When I was about 12, rumors began of a remake of Final Fantasy VII, using modern graphics technology, which had come an astoundingly long way in the previous five or so years. Then, in 2005, this came out:
As a 12-year-old, I thought this demo meant a remake was happening. And it was beautiful. It may as well have been real, with human actors and everything. I had wanted to live in the world of Final Fantasy VII, and this demo made me believe that was imminent. It would not be. As is pointed out in the comment section of that video, that demo came out 8 years after the release of Final Fantasy VII, and it wound up being 15 years after the demo was released that Final Fantasy VII: Remake came to fruition. It was only the first part of the story, however. The 40-hour game was an expanded look at the original’s first 8 or so hours. As cynics chuckled that Square Enix was remaking the game for a cost of at least $700 ($210 for three separate installments and $500 for a new console required to play the latter two — and mind you it could end up being three consoles and more installments, who really knows), I chuckled and wadded up my money in preparation to throw it away.

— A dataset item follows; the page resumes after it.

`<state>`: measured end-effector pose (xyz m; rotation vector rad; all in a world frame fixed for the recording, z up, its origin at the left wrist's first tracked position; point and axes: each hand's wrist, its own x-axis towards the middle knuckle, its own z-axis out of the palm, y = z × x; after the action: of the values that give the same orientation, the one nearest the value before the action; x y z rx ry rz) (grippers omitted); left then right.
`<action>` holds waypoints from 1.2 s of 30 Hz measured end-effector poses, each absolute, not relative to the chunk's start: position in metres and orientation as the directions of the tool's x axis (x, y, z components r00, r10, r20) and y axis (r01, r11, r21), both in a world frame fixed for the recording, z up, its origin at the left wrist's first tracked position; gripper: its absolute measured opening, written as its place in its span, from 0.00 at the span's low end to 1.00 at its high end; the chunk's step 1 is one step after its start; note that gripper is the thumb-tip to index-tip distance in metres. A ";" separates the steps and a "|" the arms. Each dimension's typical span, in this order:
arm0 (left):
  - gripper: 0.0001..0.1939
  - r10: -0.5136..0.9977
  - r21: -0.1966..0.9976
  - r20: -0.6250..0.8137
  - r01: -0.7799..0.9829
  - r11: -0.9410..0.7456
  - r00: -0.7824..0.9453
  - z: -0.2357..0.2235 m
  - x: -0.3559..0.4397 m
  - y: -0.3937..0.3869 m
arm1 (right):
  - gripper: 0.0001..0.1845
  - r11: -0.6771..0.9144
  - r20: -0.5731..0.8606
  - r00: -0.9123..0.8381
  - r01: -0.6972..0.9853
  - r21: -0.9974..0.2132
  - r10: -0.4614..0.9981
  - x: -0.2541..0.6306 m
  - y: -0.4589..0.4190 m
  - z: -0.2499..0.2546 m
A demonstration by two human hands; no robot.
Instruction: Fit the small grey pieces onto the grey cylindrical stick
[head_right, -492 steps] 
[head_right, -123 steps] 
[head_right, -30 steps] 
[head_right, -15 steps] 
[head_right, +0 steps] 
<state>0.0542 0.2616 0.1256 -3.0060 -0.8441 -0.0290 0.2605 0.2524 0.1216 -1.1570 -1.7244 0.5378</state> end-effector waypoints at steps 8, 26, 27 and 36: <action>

The game released right during the beginning of the Covid-19 pandemic, its release was moved up early, I’m guessing as a way to get people out to stores to buy it before the lockdowns hit full effect? Not safe, but very capitalist, very Shinra-esque1. I purchased the game digitally, safely, which I later came to regret because physical media matters, and played it and …
…it was beautiful. A dreamwalk. An affectionately rendered adaptation of the game I lived for. Like a birthday present from a significant other where every detail was considered, each crevice caulked with shared memories. And again, this was only the game’s first leg. Undergirding the nostalgia was a vaguely presented multiversal appendage, subverting the notion of “remake” and rerouting the story where convenient, a virtually seamless plot device that allowed the game to live multiple functions simultaneously. It was a remake and a new game at the same time2. The energy put into resolving the remake conundrum makes me feel loved. They needed to remake the game, but it couldn’t be a sheer nostalgia ploy, it had to be fresh and new as well. The balance may not have been correct for some folks, but I can’t judge it harshly because I’m too busy feeling flattered that they cared enough to try.
If they had gotten it wrong, it could have soured the memories of the original game for old fans, or failed to appeal enough to new fans. It could have been like so many other remakes, one that people communally agree to ignore for the sake of their canonical bond. As I played through it, I was continually anxious, rooting for the game to play out successfully. It honestly was a little like being a parent. Your kid is this new version of you that exists within a new world, and you want them to be like you in certain ways and be improved in other ways. The main difference being that loving a video game is conditional. If it’s garbage, we’re not going to stick by it.
In a week, the sequel to Remake, Final Fantasy VII: Rebirth will be released. I’ll play through it, tussling with the same emotions I felt during the first installment, only with more confidence, and also with the tacit assurance that even if Rebirth is an utter failure, I was afforded at least a share of the experience I craved already3. If the universe can’t bring to fruition a complete masterful reincarnation of the story I obsessed over as a kid, I always have the option of handling it like an adult and focusing on other things in my life.
Shinra being the aforementioned corporate monopoly killing the planet.
Like season two of “The Good Place.”
A resounding “No comment” on whether this bit also applies to parenting.